I have a Fortis B-42 (steel, non-chronograph version) and I really like it. The AR coating makes the watch seem like there's no sapphire crystal and the metal used for the case feels like it's got a very, very thin protective plastic coating which keeps it look brand new. I love the screwed lugs and the orange sweeping seconds hand looks great. My only gripe of the B-42 is the lug-to-lug length of 53mm. I only have a 7" wrist, so I can barely pull it off. The new case on the Fortis Fleiger Professional (and chronograph version) is now around 49 or 50mm, which is FANTASTIC for me! I've been trying to decide which watch is my collection to sell to make room for the Fortis Fleiger Professional Chronograph, which is also around 14-15mm in height (nice for a chronograph using the ETA/Valjois 7750 movement). There are a few watches that I don't wear much, so maybe it's time to pull the trigger. I'm a fan of Fortis... would like to add another Chronograph.


----------



## Mkart31

Fortis is very underrated.


----------



## traczu

One of my favourite brands. I actually own only one, but the plan is to buy another next month


----------



## Shipmate

I have the same worry... are they green even under indoor light? Green looks good on many things, but usually not watches (not counting lume at night).


----------



## Jashley73

Shipmate said:


> I have the same worry... are they green even under indoor light? Green looks good on many things, but usually not watches (not counting lume at night).

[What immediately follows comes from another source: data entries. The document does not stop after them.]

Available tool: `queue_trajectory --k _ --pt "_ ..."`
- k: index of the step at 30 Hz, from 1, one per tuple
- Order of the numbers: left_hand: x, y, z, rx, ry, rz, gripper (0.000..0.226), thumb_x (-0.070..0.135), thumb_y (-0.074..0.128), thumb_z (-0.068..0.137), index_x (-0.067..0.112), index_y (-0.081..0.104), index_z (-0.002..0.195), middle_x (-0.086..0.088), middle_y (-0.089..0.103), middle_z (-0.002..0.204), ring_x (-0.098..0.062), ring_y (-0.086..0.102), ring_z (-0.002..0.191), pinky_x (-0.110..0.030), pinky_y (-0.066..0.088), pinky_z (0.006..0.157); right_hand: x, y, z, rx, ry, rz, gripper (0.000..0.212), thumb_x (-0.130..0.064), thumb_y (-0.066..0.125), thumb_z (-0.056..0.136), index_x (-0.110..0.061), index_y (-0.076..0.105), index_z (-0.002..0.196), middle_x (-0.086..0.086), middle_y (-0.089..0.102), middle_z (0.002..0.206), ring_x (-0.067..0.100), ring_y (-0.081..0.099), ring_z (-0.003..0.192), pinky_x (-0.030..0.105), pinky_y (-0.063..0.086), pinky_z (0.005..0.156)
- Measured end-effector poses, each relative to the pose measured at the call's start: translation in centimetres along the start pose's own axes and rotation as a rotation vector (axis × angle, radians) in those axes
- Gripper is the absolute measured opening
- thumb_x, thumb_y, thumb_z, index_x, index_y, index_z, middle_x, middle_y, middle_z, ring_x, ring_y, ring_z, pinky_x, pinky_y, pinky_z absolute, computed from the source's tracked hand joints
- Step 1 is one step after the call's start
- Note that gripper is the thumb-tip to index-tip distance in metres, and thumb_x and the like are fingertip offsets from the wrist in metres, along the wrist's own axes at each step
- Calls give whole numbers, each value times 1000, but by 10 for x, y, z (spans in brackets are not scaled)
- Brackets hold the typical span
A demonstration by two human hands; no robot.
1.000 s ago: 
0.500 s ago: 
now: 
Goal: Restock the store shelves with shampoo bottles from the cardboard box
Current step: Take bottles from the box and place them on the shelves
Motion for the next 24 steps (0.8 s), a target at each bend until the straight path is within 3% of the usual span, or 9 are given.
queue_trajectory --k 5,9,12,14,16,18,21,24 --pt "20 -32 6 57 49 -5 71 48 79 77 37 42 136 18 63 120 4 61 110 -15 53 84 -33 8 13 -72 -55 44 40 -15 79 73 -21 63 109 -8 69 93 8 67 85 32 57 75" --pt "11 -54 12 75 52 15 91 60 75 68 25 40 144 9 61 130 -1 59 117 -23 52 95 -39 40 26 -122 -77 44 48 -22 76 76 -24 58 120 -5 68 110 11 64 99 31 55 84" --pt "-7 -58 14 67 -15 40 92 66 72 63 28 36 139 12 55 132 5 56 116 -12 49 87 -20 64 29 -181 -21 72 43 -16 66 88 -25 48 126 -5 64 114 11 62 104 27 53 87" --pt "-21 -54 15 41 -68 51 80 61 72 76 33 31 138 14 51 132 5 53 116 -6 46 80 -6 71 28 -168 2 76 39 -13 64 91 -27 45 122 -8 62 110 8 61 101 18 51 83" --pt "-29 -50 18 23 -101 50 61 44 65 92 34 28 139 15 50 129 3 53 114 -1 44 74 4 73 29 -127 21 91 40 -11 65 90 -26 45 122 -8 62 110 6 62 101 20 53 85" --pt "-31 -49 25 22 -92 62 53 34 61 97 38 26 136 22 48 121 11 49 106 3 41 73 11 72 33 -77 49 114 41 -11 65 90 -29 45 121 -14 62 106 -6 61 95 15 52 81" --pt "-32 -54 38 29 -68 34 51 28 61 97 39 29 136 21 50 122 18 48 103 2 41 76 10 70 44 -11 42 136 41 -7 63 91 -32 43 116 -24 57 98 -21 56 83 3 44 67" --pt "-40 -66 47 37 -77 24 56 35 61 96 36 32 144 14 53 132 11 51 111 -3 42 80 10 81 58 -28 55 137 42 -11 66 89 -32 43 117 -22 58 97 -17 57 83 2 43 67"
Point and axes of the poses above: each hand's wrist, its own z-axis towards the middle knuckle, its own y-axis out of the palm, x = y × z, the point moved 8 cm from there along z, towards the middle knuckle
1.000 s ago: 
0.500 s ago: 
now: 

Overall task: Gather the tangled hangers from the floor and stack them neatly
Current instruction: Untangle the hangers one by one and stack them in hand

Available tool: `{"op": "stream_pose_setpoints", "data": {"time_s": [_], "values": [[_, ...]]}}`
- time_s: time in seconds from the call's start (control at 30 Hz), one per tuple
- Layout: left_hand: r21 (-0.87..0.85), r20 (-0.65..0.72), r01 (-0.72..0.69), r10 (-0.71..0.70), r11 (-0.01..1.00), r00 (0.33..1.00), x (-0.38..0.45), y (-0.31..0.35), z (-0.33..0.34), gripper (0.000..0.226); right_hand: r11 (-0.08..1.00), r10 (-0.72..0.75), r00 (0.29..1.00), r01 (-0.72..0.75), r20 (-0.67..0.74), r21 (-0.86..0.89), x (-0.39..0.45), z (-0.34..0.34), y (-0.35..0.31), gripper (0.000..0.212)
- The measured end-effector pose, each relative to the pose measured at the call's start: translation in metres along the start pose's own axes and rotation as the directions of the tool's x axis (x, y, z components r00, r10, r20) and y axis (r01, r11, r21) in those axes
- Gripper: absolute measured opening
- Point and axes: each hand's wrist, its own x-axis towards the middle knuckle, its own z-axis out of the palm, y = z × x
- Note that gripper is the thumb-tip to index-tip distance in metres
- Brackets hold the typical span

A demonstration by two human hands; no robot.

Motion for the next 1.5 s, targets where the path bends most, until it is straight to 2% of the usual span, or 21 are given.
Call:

The green looks fantastic. It's subtle, and offers *just enough* color to offer a nice, pleasing contrast to the black dial, without being just plain ole' boring black & white... The black dial, red hands & green numbers look great together. Especially when you catch a glimpse in the correct angle in the sunlight _(through the amazingly clear crystal) _- These are fantastic looking watches...


----------



## drram1966

Sweet!!


----------



## pesman

I agree to all comments re hand colour. It works really well especially with the Orange second hand and dials. It's a great balance of pilot and IWC style looks at a fraction of the price. US prices are much better than UK. I was lucky and picked mine up on eBay for under £850. Size at 43mm is perfect for me.
Here she is - my holiday beater..
Have put it on a Hirsch Italian strap and also purchased an IWC style clasp for comfort.









Sent from my PLK-L01 using Tapatalk


----------



## Puma74

My thoughts.........

The Green hands and numerals are awesome!!!!! Better than white IMO

Wish Fortis changed to 22mm lugs on their watches.

Are the chrono tips red or orange in person?


----------



## pesman

Puma74 said:


> My thoughts.........
> 
> The Green hands and numerals are awesome!!!!! Better than white IMO
> 
> Wish Fortis changed to 22mm lugs on their watches.
> 
> Are the chrono tips red or orange in person?


Orange...with a hint of red...my picture above looks spot on on my phone so is a good guide

Sent from my PLK-L01 using Tapatalk


----------



## citjet

There are also quite a few B42 models out there for sale. You can get one for a great price and have the funds left over to buy a bunch of straps for it.


----------